If I chose a lumpectomy, I’d have to have mammograms every three months. I hated mammograms, they hurt like the dickens! And if I went that route, there was always the chance the cancer would come back and I’d end up having to have a mastectomy anyway. If I chose mastectomy, I’d be lopsided since the cancer was only in my right breast. I discussed these things with my breast surgeon and she said I could opt for a double mastectomy. If I did that, I wouldn’t be lopsided but I’d be flat as a pancake. After a lot of thought and discussion with my husband, I opted for the double mastectomy. I knew it was going to be extreme surgery and it was going to be very painful. I wasn’t looking forward to it.
My surgeon accepted my decision and told me about reconstruction options that would be available to me. She said I could have fat taken from my abdomen to make two new breasts, that way, she said, “You’ll get a free tummy tuck!”
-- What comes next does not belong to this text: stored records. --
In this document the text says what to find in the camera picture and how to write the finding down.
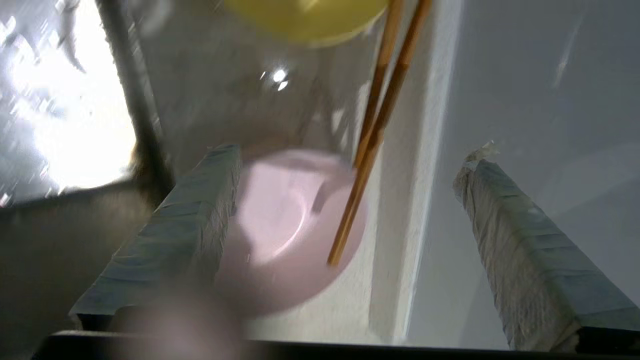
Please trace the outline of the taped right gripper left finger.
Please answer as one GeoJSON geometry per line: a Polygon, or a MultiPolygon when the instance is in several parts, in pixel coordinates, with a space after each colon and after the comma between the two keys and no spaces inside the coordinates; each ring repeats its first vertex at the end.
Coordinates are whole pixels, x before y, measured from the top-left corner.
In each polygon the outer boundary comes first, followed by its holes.
{"type": "Polygon", "coordinates": [[[71,307],[77,326],[96,330],[119,310],[151,305],[183,284],[212,287],[236,210],[241,170],[240,147],[222,145],[179,178],[71,307]]]}

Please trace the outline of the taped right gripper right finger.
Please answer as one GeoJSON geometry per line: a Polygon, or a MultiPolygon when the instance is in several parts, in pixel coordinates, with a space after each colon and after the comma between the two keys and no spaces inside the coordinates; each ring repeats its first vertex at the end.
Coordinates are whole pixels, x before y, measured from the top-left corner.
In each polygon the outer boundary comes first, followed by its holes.
{"type": "Polygon", "coordinates": [[[509,348],[638,353],[640,311],[503,169],[487,142],[453,182],[509,348]]]}

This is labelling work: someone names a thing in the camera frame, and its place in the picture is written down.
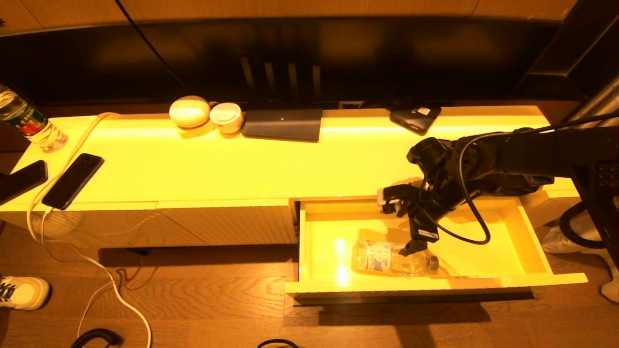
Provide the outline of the clear bottle with white cap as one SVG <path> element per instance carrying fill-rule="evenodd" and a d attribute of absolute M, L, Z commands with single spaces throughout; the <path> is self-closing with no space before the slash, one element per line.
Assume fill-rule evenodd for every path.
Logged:
<path fill-rule="evenodd" d="M 399 252 L 403 244 L 385 241 L 358 240 L 352 250 L 351 269 L 363 275 L 427 276 L 434 275 L 440 261 L 427 251 L 409 256 Z"/>

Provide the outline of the cream white drawer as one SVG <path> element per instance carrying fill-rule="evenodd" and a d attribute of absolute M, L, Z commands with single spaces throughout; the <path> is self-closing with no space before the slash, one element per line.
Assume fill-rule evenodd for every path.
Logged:
<path fill-rule="evenodd" d="M 484 246 L 442 235 L 429 245 L 439 269 L 424 277 L 364 275 L 352 269 L 360 239 L 406 243 L 406 218 L 383 215 L 373 200 L 311 201 L 300 211 L 297 282 L 285 291 L 296 305 L 371 303 L 398 298 L 471 299 L 529 295 L 532 287 L 586 283 L 583 273 L 556 275 L 518 198 L 477 201 L 491 232 Z"/>

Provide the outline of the beige wooden cabinet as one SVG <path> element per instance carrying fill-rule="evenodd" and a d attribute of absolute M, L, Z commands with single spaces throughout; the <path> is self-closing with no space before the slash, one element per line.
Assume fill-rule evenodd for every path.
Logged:
<path fill-rule="evenodd" d="M 190 139 L 166 114 L 56 117 L 61 150 L 31 145 L 16 165 L 43 160 L 50 178 L 75 153 L 104 164 L 45 236 L 78 247 L 187 247 L 296 243 L 294 202 L 373 200 L 422 176 L 407 161 L 421 136 L 387 110 L 324 112 L 316 143 L 216 130 Z"/>

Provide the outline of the small black labelled device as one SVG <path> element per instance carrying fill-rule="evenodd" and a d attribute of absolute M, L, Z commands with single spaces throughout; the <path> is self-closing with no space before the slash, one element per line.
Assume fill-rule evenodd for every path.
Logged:
<path fill-rule="evenodd" d="M 392 110 L 389 119 L 411 132 L 424 136 L 442 112 L 439 106 L 414 105 L 406 109 Z"/>

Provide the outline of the grey curtain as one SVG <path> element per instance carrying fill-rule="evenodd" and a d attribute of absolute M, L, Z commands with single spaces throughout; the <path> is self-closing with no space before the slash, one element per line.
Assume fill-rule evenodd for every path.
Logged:
<path fill-rule="evenodd" d="M 593 116 L 619 112 L 619 77 L 610 82 L 601 92 L 583 106 L 570 121 L 589 119 Z M 542 240 L 544 251 L 552 254 L 582 253 L 600 256 L 610 271 L 610 282 L 600 291 L 607 300 L 619 305 L 619 269 L 610 253 L 604 248 L 594 248 L 602 238 L 594 226 L 590 214 L 581 203 L 565 211 L 558 222 Z"/>

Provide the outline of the dark grey flat box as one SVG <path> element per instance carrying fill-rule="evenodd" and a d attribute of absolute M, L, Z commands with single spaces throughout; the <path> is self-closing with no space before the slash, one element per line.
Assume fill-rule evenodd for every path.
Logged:
<path fill-rule="evenodd" d="M 249 110 L 241 133 L 259 139 L 319 141 L 321 109 Z"/>

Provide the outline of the black television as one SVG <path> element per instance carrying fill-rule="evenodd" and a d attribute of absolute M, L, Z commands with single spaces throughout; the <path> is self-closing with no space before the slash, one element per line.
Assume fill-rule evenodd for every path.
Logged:
<path fill-rule="evenodd" d="M 0 82 L 39 106 L 500 98 L 559 24 L 477 18 L 263 18 L 0 37 Z"/>

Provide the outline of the white round lidded cup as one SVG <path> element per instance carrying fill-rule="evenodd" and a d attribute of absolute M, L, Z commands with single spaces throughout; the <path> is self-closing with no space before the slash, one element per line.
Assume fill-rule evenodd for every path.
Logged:
<path fill-rule="evenodd" d="M 240 106 L 232 102 L 215 105 L 211 108 L 208 116 L 216 130 L 223 134 L 239 132 L 245 122 Z"/>

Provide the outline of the dark wooden shelf unit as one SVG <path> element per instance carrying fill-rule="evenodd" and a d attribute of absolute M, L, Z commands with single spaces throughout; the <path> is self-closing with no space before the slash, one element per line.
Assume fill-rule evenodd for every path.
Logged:
<path fill-rule="evenodd" d="M 578 0 L 512 95 L 588 101 L 619 76 L 619 0 Z"/>

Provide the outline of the white oval case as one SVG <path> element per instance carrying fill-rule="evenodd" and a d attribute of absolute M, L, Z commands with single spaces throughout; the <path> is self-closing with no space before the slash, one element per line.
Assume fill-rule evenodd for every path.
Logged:
<path fill-rule="evenodd" d="M 169 108 L 169 117 L 180 128 L 195 128 L 207 123 L 211 107 L 199 96 L 185 96 L 174 101 Z"/>

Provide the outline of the black smartphone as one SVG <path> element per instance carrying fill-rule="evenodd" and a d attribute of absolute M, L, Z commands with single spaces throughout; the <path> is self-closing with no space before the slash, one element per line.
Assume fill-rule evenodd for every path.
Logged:
<path fill-rule="evenodd" d="M 103 164 L 104 159 L 100 156 L 80 154 L 45 194 L 42 204 L 64 211 Z"/>

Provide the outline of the white sneaker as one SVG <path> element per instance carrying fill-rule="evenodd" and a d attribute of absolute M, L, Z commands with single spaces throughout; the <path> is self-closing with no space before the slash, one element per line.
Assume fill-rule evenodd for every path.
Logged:
<path fill-rule="evenodd" d="M 0 276 L 0 308 L 38 310 L 48 299 L 49 290 L 49 283 L 40 278 Z"/>

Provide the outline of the dark flat phone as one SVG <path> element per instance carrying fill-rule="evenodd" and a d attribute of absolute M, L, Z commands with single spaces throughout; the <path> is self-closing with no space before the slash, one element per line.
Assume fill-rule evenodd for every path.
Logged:
<path fill-rule="evenodd" d="M 43 160 L 31 163 L 12 174 L 0 175 L 0 206 L 39 187 L 47 180 L 48 165 Z"/>

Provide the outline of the clear bottle with colourful label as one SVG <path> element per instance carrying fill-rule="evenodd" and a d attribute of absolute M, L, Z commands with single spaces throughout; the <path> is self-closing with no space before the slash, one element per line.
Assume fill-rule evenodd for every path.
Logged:
<path fill-rule="evenodd" d="M 68 141 L 68 136 L 60 128 L 3 84 L 0 84 L 0 121 L 46 153 L 59 150 Z"/>
If I didn’t want to go that route, she said I could have fat taken from my back to make my new boobs. I knew I had more fat in my belly than on my back so that option was out. She also said they could take fat from under my arms and use it to make new breasts. I knew if I did that, I’d still be a tiny chested woman because there wasn’t much fat to work with there either. The more I thought about it, the more confused I got. If I didn’t want to use my own fat to make breasts, the surgeon said silicone implants could be used. She needed to know right away if I was considering any type of reconstruction because she’d need to leave space for expanders when they removed my breast tissue.Since I was already quickly approaching 60, I figured there wasn’t really any point in going through the extra pain and expense of having reconstruction surgery done. I’d read a lot about it and I’d found out that most breast cancer patients who opt for reconstruction are sorely disappointed in the results. Disappointments come from a loss of feeling in the breast tissue, a loss of the nipple and areola, and an unnatural appearance. With those things in mind, I decided to forego reconstruction and kiss my dream of Dolly Parton sized boobs goodbye.
It’s been 19 months since surgery. I’ve finally healed completely. When I want a good laugh, I turn and look at myself sideways in a mirror. I’m as flat as can be. I’m even flatter than I was when I was entering puberty. My blouses don’t fit any more because I don’t have breasts to fill them out. I usually opt for shirts that camouflage my flat chest or wear unisex clothing like sweatshirts or t-shirts.
When I look down at my chest, I sometimes get depressed. My boobs are gone. I liked my boobs. They nursed my children, they pleased my husband, they made me feel feminine ... they were a part of my identity. But as I smooth my hands over my chest, I feel satisfaction. I can smile knowing my cancer is gone, along with my boobs. I don’t have to wear bras any longer, unless I want to and if I want bigger prostheses, they’re available.
I do have a set of nice silicone breasts that I keep in my bedroom just in case I get the urge to feel voluptuous again, but most days, I opt for just being flat and fabulous. It’s all in the attitude and breasts aren’t all they’re cracked up to be anyway. I’m just happy to be alive, and if having no boobs reminds me that cancer didn’t win, I think I made the right choice.